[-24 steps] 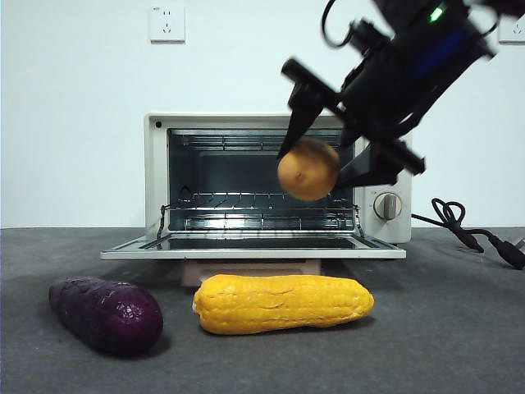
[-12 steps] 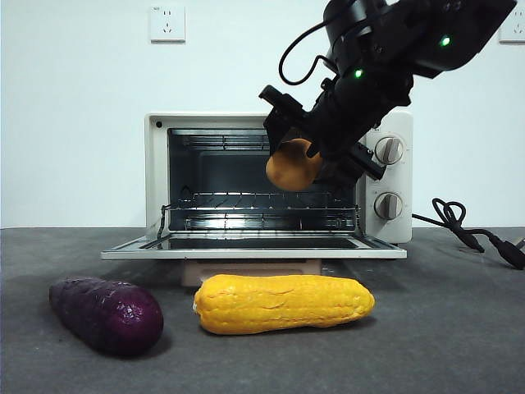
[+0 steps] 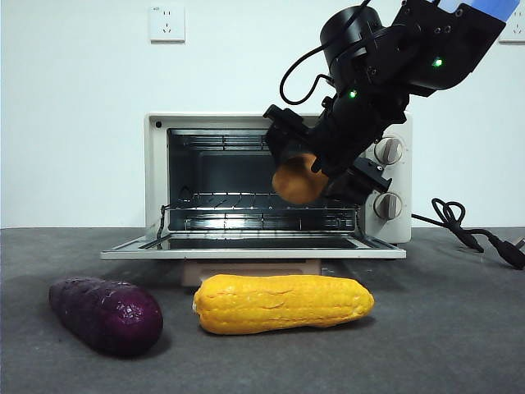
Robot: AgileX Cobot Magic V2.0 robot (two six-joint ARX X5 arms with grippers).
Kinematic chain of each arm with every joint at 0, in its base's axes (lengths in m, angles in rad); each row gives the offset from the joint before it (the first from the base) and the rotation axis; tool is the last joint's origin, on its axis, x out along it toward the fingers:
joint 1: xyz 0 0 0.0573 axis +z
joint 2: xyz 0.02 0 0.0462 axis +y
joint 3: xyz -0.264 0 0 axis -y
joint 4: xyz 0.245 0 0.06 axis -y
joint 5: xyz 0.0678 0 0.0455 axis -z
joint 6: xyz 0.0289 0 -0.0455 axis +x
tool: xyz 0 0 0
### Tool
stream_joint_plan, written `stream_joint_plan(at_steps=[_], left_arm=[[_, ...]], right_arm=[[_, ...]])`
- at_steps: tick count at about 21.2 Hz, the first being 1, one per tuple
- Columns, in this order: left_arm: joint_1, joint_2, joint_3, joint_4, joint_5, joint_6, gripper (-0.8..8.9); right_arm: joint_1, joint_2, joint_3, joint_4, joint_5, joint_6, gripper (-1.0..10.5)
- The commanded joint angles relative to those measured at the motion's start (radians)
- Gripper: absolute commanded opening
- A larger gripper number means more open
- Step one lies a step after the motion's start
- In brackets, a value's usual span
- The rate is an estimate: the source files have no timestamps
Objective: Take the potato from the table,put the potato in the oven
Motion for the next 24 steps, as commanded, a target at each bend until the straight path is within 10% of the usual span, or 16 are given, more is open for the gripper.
stream_joint_plan(at_steps=[1, 16, 24], left_arm=[[-0.002, -0.003, -0.010, -0.005, -0.003, 0.012, -0.08], [-0.001, -0.003, -0.010, -0.011, -0.006, 0.015, -0.08], [0.002, 0.005, -0.016, 0.033, -0.054, 0.014, -0.08]], right_arm=[[0.000, 0.010, 0.020, 0.005, -0.027, 0.021, 6.0], [0.001, -0.180, 0.037, -0.249, -0.024, -0.042, 6.0], [0.002, -0.360, 0.037, -0.545, -0.102, -0.206, 6.0]])
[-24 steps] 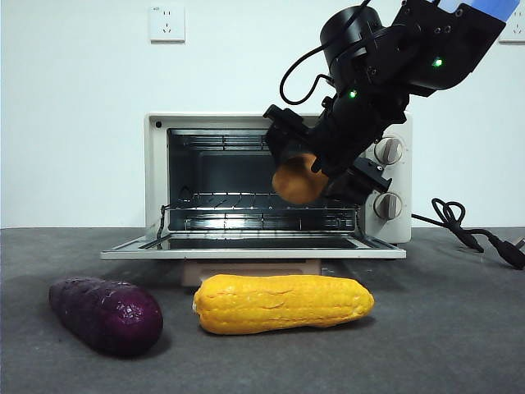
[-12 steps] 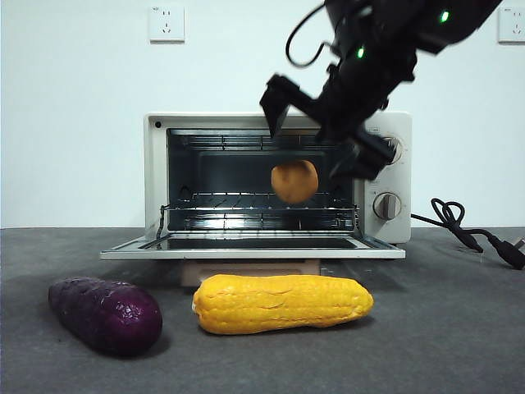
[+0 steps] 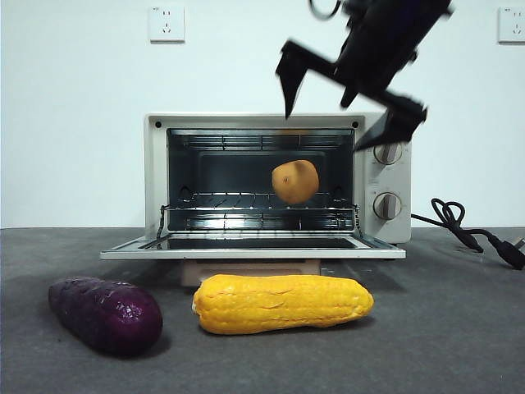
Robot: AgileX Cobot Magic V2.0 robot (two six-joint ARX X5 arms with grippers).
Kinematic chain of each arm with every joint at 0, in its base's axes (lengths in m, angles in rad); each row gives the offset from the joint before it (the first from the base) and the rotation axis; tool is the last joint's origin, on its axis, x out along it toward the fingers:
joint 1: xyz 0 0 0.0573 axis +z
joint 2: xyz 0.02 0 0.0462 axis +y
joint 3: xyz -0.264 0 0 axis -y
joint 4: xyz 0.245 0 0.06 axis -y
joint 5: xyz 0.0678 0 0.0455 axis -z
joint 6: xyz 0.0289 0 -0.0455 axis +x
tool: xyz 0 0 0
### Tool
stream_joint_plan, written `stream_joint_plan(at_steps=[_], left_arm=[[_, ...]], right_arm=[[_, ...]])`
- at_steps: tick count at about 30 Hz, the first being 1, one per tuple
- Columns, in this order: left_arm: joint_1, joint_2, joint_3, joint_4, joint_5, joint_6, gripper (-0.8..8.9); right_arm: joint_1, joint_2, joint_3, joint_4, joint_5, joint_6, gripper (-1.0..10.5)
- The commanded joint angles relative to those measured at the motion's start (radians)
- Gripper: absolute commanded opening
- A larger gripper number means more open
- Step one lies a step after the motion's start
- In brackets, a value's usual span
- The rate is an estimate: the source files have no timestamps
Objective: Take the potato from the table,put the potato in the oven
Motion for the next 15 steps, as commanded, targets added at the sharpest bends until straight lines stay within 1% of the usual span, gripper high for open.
stream_joint_plan(at_steps=[1, 3, 4, 8, 12, 15], left_arm=[[0.003, 0.007, -0.018, 0.053, -0.006, 0.011, -0.08], [0.016, 0.023, -0.027, 0.091, -0.005, 0.004, -0.08], [0.024, 0.028, -0.033, 0.104, -0.004, 0.001, -0.08], [0.068, 0.067, -0.097, 0.174, 0.005, -0.005, -0.08], [0.138, 0.101, -0.200, 0.297, 0.080, -0.033, -0.08], [0.216, 0.140, -0.275, 0.394, 0.144, -0.052, -0.08]], right_arm=[[0.002, -0.077, 0.000, -0.097, -0.051, -0.114, 6.0], [0.002, -0.149, 0.000, -0.188, -0.090, -0.182, 6.0], [0.002, -0.181, 0.000, -0.229, -0.097, -0.207, 6.0], [0.002, -0.337, 0.000, -0.414, -0.152, -0.289, 6.0], [0.002, -0.468, 0.000, -0.573, -0.195, -0.344, 6.0], [0.002, -0.554, 0.000, -0.687, -0.217, -0.363, 6.0]])
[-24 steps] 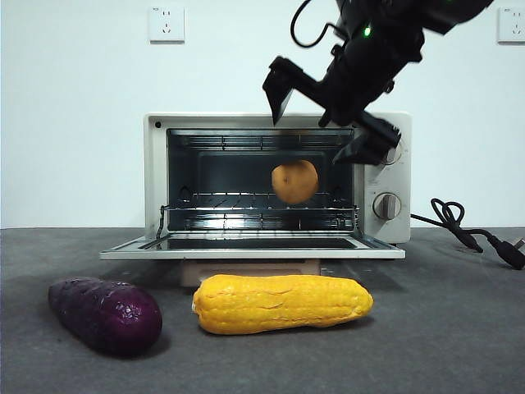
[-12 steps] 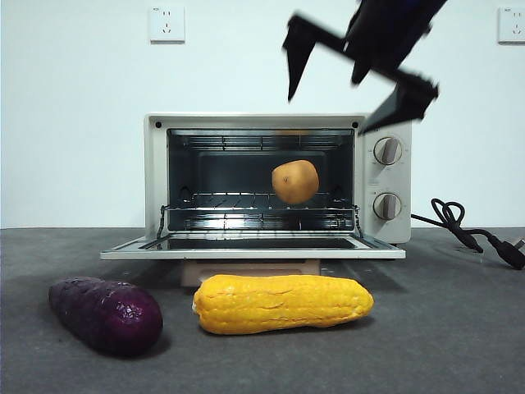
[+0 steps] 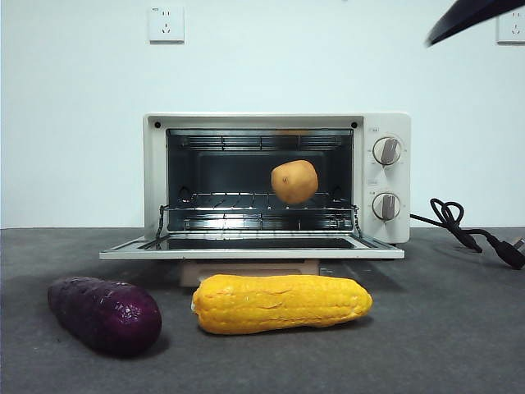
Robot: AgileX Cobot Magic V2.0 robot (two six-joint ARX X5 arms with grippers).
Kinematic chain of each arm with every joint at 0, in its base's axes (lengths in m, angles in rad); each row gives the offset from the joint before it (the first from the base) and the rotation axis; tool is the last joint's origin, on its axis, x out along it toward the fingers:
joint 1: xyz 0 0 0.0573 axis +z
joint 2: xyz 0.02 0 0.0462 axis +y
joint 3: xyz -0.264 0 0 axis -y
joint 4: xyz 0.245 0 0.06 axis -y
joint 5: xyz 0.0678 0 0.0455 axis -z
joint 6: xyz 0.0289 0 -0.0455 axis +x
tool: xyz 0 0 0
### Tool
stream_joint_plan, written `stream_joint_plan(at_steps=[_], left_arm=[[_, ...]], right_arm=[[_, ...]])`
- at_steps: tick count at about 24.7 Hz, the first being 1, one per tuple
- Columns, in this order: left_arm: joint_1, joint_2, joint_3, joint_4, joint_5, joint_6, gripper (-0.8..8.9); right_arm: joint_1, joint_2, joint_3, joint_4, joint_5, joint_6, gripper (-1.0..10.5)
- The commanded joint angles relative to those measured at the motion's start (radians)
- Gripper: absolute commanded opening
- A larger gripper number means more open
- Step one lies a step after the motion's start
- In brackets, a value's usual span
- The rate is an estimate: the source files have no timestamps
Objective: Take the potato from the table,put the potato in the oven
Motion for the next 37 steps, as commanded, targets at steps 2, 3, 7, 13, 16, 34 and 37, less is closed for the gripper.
stream_joint_plan(at_steps=[2, 3, 7, 13, 16, 34, 37], left_arm=[[0.092, 0.057, -0.083, 0.104, 0.077, -0.038, -0.08], [0.117, 0.082, -0.103, 0.126, 0.090, -0.038, -0.08], [0.203, 0.182, -0.151, 0.208, 0.144, -0.041, -0.08], [0.290, 0.391, -0.158, 0.317, 0.263, -0.074, -0.08], [0.314, 0.523, -0.158, 0.372, 0.306, -0.092, -0.09], [0.262, 0.828, -0.158, 0.466, 0.412, -0.125, -0.09], [0.254, 0.828, -0.158, 0.467, 0.425, -0.129, -0.09]], right_arm=[[0.002, -0.083, 0.000, -0.119, -0.021, -0.045, 6.0], [0.002, -0.110, 0.000, -0.156, -0.020, -0.045, 6.0], [0.002, -0.192, 0.000, -0.251, -0.020, -0.045, 6.0], [0.002, -0.285, 0.000, -0.291, -0.020, -0.033, 6.0], [0.002, -0.320, 0.000, -0.305, -0.021, -0.026, 6.0], [0.002, -0.329, 0.000, -0.282, -0.013, -0.017, 6.0], [0.002, -0.329, 0.000, -0.281, -0.013, -0.017, 6.0]])
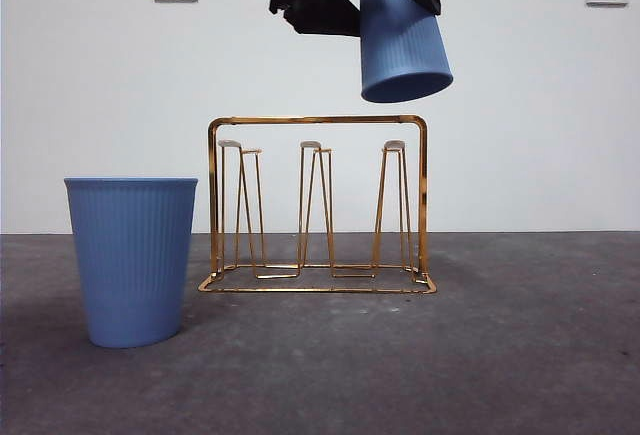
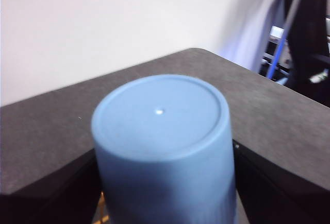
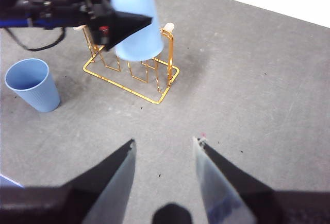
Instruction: Pick up cup 1,put cup 1 in the cup rack,pick up cup 2,put cup 2 in the cup rack
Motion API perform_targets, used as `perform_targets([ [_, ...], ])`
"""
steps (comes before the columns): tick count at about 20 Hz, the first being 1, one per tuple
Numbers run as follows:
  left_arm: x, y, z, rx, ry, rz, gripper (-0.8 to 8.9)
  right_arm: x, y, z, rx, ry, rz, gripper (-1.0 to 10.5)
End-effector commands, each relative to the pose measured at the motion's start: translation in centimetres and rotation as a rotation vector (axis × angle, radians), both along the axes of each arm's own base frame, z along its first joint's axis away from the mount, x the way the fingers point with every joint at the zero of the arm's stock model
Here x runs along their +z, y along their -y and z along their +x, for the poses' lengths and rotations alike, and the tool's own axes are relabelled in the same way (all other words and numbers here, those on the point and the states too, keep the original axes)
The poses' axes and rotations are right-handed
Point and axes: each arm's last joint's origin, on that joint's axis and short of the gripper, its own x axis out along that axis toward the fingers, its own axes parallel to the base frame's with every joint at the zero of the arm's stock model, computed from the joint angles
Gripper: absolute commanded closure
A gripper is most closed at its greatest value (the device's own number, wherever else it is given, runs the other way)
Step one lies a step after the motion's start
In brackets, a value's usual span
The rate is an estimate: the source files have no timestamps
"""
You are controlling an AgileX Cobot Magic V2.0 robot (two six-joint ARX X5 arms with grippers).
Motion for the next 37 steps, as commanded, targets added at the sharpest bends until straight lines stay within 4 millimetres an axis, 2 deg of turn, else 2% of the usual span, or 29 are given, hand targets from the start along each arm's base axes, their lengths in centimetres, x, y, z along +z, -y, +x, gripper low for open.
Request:
perform_targets([
  [1, -1.0, 0.9, 0.8, 0.011, 0.006, 0.026, 8.2, -0.3, 0.1, -0.2, -0.01, -0.022, -0.004, 7.5],
  [16, -6.3, 2.3, 2.6, 0.052, -0.077, 0.138, 8.21, -0.3, 0.2, -0.2, -0.018, -0.017, -0.013, 7.5],
  [25, -8.5, 2.7, 3.0, 0.063, -0.146, 0.172, 8.21, -0.3, 0.2, -0.2, -0.017, -0.017, -0.018, 7.5],
  [31, -10.8, 3.2, 3.0, 0.069, -0.226, 0.196, 8.21, -0.3, 0.2, -0.2, -0.015, -0.016, -0.021, 7.5],
  [37, -11.3, 3.1, 2.9, 0.091, -0.252, 0.231, 8.21, -0.3, 0.2, -0.2, -0.011, -0.013, -0.028, 7.5],
])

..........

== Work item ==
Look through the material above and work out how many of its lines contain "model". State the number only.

== Exercise response ==
2